Input data
[Start of section]

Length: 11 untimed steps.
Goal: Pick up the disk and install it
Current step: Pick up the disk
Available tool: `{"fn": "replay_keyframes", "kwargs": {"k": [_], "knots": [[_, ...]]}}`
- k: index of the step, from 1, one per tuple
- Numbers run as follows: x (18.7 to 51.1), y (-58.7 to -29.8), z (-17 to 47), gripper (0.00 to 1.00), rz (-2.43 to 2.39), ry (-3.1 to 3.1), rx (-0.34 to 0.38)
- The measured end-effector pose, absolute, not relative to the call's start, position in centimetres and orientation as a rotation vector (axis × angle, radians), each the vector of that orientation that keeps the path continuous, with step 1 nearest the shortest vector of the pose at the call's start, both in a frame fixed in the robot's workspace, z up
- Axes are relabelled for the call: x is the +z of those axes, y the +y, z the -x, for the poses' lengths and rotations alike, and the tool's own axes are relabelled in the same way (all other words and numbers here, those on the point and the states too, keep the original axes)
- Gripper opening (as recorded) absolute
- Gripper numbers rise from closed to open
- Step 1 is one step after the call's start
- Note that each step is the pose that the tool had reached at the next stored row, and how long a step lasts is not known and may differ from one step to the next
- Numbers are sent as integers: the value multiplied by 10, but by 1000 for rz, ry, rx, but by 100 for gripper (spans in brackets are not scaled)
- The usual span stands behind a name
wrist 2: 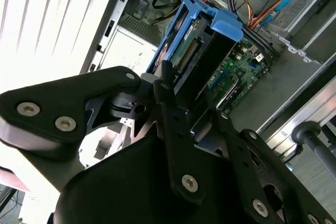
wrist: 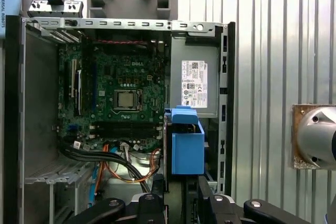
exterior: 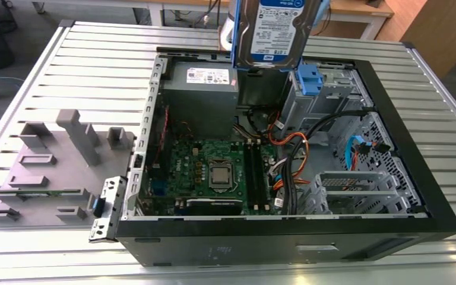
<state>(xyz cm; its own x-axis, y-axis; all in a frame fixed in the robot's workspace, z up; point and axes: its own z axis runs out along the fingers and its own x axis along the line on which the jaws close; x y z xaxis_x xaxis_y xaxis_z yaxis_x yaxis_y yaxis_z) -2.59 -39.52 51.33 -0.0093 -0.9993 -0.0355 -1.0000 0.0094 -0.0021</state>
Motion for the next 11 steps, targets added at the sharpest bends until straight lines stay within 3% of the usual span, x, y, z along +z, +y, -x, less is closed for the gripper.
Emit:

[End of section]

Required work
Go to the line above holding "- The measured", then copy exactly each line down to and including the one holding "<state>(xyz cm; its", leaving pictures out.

Output for this task
- The measured end-effector pose, absolute, not relative to the call's start, position in centimetres and orientation as a rotation vector (axis × angle, radians), each the vector of that orientation that keeps the path continuous, with step 1 nearest the shortest vector of the pose at the call's start, both in a frame fixed in the robot's workspace, z up
- Axes are relabelled for the call: x is the +z of those axes, y the +y, z the -x, for the poses' lengths and rotations alike, and the tool's own axes are relabelled in the same way (all other words and numbers here, those on the point and the states too, keep the original axes)
- Gripper opening (as recorded) absolute
- Gripper numbers rise from closed to open
- Step 1 is one step after the call's start
- Note that each step is the pose that the tool had reached at the next stored row, and how long a step lasts is not known and may differ from one step to the next
- Numbers are sent as integers: the value multiplied by 10, but by 1000 for rz, ry, rx, but by 100 for gripper (spans in brackets are not scaled)
- The usual span stands behind a name
wrist 2: 
wrist: 
exterior: 
<state>(xyz cm; its own x-axis, y-axis; all in a frame fixed in the robot's workspace, z up; point and axes: its own z axis runs out along the fingers and its own x axis along the line on which the jaws close; x y z xaxis_x xaxis_y xaxis_z yaxis_x yaxis_y yaxis_z) -2.59 -39.52 51.33 -0.0093 -0.9993 -0.0355 -1.0000 0.0094 -0.0021</state>

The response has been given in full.